Project Proposal for Regional Expansionなら、地域展開に関するプロジェクト企画書を表せます。

固有名詞を含むタイトルでは、Company Name Marketing Proposalのように、会社名や案件名を前に置く方法もあります。

資料名だけではなく、対象と目的をタイトルに含めることが、海外の相手に伝わる企画書への近道です。

企画書でよく使う見出し

英語の企画書では、見出しの言葉を統一すると読みやすさが高まります。

日本語の見出しを直訳するのではなく、ビジネス文書で一般的な英語を使うと自然です。

日本語の見出し 英語表現 内容
概要 Overview 企画全体の要約
背景 Background 企画が必要になった事情
目的 Objectives 達成したい目標
課題 Challenges 現状の問題点
提案内容 Proposed Solution 提案する施策や解決策
対象者 Target Audience 顧客、利用者、想定読者
実施計画 Implementation Plan 進行手順と体制
スケジュール Timeline 時期と工程
予算 Budget 費用と配分
期待効果 Expected Outcomes 成果や評価指標

Objectivesは複数形で使われることが多く、複数の目標を扱う見出しとして定着しています。

一つの大きな目的だけを強調したい場合にはObjectiveという単数形も使えます。

自然な英語にする確認点

企画書を英語化するときは、日本語の文章を一文ずつ置き換えるだけでは不自然になることがあります。

英語では最初に結論や目的を示し、その後に根拠、実施方法、期待効果を説明する構成が好まれます。

また、曖昧な表現を減らし、誰が何をいつ行うのかを明確にすると、提案の信頼性が上がります。

たとえば、「売上向上を目指す」はaim to increase sales、「認知度を高める」はincrease brand awarenessと表現できます。

「検討する」はconsider、「実施する」はimplement、「改善する」はimprove、「達成する」はachieveが代表的です。

英語の企画書では、目的、提案、実施方法、成果指標の順に整理すると、論理の流れが伝わりやすくなります。

華やかな表現よりも、具体的で確認可能な内容を優先することが重要です。

企画書の英語表記のまとめ

「企画書」の代表的な英語表記はproposalであり、カタカナではプロポーザルと読みます。

顧客や取引先に提案を提出する場面では、business proposal、marketing proposal、project proposalなど、内容に応じた表現を選ぶとよいでしょう。

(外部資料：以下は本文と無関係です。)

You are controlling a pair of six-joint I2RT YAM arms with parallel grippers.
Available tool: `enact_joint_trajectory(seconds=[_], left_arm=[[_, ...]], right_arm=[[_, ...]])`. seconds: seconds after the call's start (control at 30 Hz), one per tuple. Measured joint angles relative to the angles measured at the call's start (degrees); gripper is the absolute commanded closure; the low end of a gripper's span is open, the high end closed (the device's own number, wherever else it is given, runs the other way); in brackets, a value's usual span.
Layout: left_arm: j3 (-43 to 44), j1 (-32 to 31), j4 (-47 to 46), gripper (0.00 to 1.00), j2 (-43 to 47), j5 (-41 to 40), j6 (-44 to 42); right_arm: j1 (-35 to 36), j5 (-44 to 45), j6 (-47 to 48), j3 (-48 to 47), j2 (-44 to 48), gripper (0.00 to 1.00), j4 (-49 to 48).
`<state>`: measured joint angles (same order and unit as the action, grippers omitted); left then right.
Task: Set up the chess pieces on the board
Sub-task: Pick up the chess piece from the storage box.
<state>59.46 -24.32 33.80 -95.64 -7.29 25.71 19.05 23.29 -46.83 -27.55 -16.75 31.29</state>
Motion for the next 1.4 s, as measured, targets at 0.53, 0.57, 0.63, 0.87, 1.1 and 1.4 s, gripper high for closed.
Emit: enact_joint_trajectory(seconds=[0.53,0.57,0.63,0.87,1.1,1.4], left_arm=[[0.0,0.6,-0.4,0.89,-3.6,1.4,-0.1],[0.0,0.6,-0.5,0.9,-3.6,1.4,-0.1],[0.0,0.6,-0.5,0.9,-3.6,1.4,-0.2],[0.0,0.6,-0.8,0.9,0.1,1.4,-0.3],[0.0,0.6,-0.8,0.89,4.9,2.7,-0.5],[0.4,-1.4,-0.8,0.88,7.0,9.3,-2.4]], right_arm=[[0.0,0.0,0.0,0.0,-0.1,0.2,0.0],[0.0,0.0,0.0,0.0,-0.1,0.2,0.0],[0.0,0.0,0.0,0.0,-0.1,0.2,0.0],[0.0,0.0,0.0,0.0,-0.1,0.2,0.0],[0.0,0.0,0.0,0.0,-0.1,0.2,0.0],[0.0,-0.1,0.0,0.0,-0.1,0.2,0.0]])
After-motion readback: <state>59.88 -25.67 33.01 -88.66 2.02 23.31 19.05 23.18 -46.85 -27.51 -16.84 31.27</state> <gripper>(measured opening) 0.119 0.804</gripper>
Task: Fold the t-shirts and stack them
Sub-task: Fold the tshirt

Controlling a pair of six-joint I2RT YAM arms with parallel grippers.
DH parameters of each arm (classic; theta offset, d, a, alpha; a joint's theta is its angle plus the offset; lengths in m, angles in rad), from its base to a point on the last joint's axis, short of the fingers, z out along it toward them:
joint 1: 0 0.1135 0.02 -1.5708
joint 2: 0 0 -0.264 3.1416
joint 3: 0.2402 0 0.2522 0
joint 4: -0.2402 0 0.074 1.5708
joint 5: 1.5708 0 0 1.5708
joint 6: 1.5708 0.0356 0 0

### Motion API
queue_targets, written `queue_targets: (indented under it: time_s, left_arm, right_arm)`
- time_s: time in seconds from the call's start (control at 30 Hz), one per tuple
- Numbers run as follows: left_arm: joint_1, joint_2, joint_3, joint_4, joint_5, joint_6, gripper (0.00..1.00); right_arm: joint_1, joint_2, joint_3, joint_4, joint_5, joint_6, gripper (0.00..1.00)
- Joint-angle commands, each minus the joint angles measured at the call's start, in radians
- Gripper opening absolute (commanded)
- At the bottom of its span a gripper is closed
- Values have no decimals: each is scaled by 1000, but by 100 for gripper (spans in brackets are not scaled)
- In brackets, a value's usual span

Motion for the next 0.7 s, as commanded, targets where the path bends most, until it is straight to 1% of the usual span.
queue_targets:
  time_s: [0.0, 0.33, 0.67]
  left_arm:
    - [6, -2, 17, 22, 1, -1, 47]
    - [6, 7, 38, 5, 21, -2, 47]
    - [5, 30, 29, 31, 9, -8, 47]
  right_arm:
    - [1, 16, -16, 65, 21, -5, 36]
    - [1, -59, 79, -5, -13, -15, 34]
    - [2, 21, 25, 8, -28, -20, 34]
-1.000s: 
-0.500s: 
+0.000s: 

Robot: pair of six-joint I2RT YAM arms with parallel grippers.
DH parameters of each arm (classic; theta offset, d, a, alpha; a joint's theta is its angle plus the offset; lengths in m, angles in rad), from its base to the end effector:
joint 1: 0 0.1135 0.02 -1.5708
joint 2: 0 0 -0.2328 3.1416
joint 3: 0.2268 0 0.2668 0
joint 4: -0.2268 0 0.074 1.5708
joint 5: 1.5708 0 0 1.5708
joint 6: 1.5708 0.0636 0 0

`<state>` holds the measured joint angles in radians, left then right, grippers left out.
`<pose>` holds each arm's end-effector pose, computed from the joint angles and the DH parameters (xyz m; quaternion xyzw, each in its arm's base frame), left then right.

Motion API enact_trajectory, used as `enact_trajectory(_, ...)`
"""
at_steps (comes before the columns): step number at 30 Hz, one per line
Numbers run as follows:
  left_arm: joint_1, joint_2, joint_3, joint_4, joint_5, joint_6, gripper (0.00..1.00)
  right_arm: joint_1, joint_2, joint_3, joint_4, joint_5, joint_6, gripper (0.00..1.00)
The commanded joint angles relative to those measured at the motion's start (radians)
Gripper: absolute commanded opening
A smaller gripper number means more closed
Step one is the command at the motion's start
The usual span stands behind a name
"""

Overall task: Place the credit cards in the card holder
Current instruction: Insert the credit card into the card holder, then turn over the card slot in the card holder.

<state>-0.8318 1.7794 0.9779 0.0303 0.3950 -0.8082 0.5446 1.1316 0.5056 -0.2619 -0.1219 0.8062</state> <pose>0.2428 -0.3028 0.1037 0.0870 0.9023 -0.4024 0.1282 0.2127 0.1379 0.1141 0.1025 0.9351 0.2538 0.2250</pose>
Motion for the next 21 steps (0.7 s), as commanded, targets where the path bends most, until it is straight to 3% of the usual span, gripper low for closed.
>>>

実施が決まった後の計画書にはplan、事業全体の計画書にはbusiness plan、スライド形式の提案資料にはpitch deckやpresentation deckが適しています。

proposalの動詞はproposeで、提案するという意味です。

略称のpropは社内では見かけることがありますが、社外向けの文書では正式なproposalを使うほうが安心です。

企画書の英訳では、資料の目的、提出先、内容を基準に単語を選ぶことが大切です。

表紙やメール件名では、Proposal for New Service Launchのように対象を具体的に示し、相手が資料の役割をすぐ理解できるようにしましょう。